- _WHAT YOU ARE ASKED TO DO_: Exactly the lines from the top of the records below through the one containing "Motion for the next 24" must be set down, with no line added or dropped.

--- THE DATA Enclosed Below ---

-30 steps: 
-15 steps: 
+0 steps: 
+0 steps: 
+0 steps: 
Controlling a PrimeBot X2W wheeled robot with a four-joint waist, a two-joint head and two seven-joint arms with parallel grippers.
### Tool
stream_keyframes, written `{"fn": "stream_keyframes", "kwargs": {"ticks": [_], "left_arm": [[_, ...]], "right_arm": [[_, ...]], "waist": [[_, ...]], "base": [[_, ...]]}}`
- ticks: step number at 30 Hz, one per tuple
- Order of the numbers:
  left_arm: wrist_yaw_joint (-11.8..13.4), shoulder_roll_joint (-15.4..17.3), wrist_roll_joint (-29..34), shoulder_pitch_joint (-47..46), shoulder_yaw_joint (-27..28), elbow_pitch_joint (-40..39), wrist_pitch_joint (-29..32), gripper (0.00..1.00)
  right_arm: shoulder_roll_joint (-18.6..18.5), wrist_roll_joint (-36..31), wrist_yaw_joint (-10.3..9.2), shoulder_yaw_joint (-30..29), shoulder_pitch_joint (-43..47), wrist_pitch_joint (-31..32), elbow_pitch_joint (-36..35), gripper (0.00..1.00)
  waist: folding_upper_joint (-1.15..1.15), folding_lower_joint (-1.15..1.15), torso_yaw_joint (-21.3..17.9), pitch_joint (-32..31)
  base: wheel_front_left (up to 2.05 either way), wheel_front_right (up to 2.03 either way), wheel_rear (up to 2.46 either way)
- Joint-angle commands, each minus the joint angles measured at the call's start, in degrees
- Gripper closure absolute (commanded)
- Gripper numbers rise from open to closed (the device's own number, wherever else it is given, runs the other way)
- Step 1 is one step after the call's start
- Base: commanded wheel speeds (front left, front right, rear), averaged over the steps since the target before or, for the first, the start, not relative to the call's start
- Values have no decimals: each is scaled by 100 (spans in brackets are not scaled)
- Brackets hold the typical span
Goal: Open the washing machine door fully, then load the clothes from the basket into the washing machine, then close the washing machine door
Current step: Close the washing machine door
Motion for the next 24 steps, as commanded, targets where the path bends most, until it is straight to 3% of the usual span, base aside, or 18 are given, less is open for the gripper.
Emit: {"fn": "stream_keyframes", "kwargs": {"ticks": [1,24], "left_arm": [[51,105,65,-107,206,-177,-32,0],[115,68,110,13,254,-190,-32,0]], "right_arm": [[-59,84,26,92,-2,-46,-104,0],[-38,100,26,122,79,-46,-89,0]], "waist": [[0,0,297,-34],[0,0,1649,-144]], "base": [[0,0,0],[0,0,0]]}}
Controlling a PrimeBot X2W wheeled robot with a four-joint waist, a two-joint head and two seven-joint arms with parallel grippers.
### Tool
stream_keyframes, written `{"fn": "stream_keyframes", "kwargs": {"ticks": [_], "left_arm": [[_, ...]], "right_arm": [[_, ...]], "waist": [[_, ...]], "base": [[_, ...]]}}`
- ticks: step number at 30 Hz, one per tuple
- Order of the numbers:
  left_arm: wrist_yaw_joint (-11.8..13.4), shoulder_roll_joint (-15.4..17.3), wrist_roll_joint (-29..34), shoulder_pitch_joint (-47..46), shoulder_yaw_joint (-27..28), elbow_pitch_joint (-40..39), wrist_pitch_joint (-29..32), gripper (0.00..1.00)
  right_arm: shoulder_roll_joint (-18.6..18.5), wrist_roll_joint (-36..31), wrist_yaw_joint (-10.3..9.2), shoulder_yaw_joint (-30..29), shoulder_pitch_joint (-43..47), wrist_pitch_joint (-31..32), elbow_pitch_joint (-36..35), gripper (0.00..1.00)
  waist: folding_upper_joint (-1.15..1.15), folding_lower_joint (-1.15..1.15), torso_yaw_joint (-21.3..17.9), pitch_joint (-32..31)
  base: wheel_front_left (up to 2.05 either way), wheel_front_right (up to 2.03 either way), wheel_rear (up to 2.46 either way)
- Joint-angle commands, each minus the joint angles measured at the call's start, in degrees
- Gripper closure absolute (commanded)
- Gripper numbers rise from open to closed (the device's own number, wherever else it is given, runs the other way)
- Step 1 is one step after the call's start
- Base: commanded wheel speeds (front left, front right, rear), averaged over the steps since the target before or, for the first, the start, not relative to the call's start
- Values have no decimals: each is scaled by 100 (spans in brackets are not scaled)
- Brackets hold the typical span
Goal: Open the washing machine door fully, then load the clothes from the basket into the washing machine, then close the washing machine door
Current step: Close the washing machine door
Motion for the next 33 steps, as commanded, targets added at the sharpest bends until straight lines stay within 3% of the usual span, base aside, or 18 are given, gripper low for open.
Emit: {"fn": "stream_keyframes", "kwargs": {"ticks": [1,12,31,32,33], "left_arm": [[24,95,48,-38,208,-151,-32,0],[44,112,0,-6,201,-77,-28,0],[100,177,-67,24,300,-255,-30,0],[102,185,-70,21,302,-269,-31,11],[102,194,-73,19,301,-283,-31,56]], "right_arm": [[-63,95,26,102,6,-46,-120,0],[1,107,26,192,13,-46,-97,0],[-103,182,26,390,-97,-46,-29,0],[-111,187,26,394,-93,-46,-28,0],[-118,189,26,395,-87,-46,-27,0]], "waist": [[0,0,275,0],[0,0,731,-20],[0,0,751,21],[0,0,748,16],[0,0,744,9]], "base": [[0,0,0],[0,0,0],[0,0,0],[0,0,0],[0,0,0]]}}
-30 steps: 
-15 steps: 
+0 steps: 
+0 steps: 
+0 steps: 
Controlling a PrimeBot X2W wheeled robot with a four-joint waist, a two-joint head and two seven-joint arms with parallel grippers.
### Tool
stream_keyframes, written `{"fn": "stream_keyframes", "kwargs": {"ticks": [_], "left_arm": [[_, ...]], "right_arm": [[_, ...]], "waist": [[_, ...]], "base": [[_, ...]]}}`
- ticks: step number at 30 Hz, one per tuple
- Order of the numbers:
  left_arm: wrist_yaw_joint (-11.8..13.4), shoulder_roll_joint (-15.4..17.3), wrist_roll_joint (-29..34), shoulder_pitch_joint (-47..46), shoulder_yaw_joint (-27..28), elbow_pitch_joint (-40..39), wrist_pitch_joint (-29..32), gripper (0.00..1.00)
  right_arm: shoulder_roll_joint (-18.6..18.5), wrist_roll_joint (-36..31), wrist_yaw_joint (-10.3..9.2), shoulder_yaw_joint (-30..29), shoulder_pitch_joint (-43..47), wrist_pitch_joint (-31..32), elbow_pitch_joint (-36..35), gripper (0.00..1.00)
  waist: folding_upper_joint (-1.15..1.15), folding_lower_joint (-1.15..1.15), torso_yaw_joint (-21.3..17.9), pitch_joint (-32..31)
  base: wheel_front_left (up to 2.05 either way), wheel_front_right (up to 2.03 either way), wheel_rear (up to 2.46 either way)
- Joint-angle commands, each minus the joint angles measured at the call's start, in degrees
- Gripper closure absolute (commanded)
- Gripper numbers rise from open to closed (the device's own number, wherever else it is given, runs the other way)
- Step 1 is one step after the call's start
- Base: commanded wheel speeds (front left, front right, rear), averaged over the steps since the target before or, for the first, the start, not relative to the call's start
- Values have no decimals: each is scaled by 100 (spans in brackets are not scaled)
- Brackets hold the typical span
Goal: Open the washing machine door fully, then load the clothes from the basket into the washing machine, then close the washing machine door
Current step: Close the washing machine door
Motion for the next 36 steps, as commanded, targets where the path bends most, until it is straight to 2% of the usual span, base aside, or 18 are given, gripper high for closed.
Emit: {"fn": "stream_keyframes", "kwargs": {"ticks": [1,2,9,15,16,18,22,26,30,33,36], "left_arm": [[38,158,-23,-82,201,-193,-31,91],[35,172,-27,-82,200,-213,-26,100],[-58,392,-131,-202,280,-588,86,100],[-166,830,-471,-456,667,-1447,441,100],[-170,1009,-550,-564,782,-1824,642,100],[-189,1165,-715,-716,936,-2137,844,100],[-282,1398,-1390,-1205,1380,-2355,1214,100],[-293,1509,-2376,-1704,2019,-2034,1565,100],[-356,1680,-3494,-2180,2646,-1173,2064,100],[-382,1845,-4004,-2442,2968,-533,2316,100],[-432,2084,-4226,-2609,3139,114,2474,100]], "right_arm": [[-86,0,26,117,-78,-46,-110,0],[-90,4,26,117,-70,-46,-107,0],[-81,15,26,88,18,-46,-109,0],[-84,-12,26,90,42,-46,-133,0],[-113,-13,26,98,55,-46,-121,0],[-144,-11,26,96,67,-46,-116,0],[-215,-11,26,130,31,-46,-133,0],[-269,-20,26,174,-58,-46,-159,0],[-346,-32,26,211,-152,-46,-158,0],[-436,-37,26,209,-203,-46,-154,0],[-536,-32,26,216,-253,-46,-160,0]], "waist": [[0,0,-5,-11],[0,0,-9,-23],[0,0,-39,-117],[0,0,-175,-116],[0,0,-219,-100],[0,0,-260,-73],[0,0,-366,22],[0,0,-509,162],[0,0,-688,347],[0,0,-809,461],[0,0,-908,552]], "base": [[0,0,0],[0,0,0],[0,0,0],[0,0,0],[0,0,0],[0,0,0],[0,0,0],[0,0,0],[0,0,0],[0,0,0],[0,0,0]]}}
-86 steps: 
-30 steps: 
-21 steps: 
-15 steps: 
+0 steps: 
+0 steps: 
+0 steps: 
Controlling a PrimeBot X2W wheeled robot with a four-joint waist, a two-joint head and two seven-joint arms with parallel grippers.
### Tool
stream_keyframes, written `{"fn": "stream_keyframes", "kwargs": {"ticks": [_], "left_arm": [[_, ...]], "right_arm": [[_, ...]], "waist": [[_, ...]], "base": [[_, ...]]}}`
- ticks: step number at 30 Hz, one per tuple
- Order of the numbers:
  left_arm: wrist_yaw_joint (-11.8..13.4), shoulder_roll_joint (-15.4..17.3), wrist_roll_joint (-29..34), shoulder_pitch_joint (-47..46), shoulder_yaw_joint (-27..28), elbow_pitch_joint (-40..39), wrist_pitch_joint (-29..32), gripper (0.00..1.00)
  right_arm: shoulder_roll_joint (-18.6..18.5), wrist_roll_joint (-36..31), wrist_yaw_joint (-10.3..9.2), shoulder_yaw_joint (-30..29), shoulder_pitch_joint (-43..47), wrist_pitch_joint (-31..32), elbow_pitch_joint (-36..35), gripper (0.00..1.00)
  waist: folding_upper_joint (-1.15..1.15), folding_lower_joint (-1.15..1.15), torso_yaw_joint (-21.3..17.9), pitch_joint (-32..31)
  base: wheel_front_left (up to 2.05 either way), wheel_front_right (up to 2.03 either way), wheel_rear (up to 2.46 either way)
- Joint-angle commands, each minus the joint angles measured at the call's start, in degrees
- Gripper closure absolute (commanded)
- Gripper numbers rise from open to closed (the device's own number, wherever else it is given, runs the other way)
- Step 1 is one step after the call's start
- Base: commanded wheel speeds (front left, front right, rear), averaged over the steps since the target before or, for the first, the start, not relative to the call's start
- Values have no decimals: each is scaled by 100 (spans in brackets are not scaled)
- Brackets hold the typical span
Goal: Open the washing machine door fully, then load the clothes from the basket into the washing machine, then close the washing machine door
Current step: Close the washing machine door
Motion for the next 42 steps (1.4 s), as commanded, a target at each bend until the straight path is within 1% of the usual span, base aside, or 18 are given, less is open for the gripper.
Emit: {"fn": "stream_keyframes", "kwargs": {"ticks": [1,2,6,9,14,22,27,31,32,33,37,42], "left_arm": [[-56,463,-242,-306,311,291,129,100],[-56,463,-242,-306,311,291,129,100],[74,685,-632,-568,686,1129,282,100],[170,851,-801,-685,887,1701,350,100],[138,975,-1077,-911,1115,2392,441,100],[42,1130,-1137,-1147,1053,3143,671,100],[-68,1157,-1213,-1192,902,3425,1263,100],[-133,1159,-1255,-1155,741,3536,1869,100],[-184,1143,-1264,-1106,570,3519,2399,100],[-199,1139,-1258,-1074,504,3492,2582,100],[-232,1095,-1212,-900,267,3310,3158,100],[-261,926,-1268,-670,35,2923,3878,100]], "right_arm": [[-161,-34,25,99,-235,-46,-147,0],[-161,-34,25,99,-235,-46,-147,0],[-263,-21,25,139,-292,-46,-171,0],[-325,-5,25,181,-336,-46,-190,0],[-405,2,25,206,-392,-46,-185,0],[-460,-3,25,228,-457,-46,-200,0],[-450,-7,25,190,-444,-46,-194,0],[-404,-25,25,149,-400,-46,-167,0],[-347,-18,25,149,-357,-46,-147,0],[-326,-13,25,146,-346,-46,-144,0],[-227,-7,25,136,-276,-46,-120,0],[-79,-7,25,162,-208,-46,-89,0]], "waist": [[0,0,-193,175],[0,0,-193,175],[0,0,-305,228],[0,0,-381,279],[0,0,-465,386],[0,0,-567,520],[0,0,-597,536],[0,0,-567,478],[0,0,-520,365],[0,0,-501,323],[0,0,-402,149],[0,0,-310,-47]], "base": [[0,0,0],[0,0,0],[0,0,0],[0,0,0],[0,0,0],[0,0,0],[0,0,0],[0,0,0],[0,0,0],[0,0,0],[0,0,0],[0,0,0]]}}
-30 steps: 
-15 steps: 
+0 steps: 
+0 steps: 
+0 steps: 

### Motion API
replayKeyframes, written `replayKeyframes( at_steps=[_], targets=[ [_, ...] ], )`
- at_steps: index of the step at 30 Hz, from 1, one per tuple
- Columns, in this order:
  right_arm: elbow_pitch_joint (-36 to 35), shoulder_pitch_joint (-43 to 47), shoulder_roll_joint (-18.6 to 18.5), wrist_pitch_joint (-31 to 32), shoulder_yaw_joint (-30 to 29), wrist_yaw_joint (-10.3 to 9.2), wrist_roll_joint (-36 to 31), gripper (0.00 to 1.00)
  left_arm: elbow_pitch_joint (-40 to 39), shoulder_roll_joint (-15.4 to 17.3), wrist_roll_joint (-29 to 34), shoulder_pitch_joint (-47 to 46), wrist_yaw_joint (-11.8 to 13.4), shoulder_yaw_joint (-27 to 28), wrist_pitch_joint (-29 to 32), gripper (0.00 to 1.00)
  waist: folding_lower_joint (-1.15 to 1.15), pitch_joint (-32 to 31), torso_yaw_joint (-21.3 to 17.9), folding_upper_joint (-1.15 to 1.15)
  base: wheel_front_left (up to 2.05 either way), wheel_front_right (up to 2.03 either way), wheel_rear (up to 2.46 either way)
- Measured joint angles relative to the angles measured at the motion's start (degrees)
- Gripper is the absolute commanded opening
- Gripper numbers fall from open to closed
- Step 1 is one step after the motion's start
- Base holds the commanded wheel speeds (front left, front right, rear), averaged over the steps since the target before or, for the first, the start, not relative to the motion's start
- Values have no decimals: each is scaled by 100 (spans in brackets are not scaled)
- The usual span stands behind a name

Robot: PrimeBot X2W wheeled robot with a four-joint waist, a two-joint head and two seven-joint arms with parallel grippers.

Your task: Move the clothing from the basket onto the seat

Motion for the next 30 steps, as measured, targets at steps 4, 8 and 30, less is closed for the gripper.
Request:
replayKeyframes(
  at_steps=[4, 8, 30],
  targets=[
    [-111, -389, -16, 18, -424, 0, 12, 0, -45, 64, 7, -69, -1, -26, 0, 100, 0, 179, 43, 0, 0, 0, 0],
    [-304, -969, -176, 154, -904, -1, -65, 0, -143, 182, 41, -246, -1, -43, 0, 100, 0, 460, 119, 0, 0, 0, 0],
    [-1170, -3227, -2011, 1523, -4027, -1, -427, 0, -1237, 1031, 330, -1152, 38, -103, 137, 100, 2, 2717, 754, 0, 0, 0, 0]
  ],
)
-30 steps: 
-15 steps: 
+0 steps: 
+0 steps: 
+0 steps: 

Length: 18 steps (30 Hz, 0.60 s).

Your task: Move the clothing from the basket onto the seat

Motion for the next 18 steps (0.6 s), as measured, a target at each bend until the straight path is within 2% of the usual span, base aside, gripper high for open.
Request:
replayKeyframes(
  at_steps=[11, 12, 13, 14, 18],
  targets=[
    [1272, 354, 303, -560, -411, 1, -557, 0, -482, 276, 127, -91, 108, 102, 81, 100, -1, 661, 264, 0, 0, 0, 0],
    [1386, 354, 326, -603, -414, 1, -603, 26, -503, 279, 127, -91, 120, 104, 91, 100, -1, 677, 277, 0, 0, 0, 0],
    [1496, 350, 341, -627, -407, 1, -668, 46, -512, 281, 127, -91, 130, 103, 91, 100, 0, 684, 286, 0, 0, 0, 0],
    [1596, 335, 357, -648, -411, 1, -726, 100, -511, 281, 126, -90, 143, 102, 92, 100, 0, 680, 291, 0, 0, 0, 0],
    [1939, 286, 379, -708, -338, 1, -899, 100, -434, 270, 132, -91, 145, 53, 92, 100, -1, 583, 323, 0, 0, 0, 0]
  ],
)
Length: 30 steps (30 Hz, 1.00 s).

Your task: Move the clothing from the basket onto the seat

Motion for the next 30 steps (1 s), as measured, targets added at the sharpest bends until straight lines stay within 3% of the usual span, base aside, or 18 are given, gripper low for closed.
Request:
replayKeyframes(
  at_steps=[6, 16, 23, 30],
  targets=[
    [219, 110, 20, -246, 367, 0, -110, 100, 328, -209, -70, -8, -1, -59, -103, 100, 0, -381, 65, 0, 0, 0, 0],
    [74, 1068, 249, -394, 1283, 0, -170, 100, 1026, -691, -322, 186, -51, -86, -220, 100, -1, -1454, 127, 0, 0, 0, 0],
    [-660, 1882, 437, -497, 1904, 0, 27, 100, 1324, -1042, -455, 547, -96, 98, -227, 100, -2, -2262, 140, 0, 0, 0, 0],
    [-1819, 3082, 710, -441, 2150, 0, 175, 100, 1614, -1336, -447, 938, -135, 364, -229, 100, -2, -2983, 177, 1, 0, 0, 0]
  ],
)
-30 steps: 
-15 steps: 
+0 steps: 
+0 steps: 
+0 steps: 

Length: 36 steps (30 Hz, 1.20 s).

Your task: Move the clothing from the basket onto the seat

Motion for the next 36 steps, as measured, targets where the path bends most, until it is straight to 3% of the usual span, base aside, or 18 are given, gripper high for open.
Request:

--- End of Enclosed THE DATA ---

- _WRITTEN SOLUTION_:
-30 steps: 
-15 steps: 
+0 steps: 
+0 steps: 
+0 steps: 
Controlling a PrimeBot X2W wheeled robot with a four-joint waist, a two-joint head and two seven-joint arms with parallel grippers.
### Tool
stream_keyframes, written `{"fn": "stream_keyframes", "kwargs": {"ticks": [_], "left_arm": [[_, ...]], "right_arm": [[_, ...]], "waist": [[_, ...]], "base": [[_, ...]]}}`
- ticks: step number at 30 Hz, one per tuple
- Order of the numbers:
  left_arm: wrist_yaw_joint (-11.8..13.4), shoulder_roll_joint (-15.4..17.3), wrist_roll_joint (-29..34), shoulder_pitch_joint (-47..46), shoulder_yaw_joint (-27..28), elbow_pitch_joint (-40..39), wrist_pitch_joint (-29..32), gripper (0.00..1.00)
  right_arm: shoulder_roll_joint (-18.6..18.5), wrist_roll_joint (-36..31), wrist_yaw_joint (-10.3..9.2), shoulder_yaw_joint (-30..29), shoulder_pitch_joint (-43..47), wrist_pitch_joint (-31..32), elbow_pitch_joint (-36..35), gripper (0.00..1.00)
  waist: folding_upper_joint (-1.15..1.15), folding_lower_joint (-1.15..1.15), torso_yaw_joint (-21.3..17.9), pitch_joint (-32..31)
  base: wheel_front_left (up to 2.05 either way), wheel_front_right (up to 2.03 either way), wheel_rear (up to 2.46 either way)
- Joint-angle commands, each minus the joint angles measured at the call's start, in degrees
- Gripper closure absolute (commanded)
- Gripper numbers rise from open to closed (the device's own number, wherever else it is given, runs the other way)
- Step 1 is one step after the call's start
- Base: commanded wheel speeds (front left, front right, rear), averaged over the steps since the target before or, for the first, the start, not relative to the call's start
- Values have no decimals: each is scaled by 100 (spans in brackets are not scaled)
- Brackets hold the typical span
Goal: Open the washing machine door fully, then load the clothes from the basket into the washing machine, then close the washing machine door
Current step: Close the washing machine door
Motion for the next 24 steps, as commanded, targets where the path bends most, until it is straight to 3% of the usual span, base aside, or 18 are given, less is open for the gripper.

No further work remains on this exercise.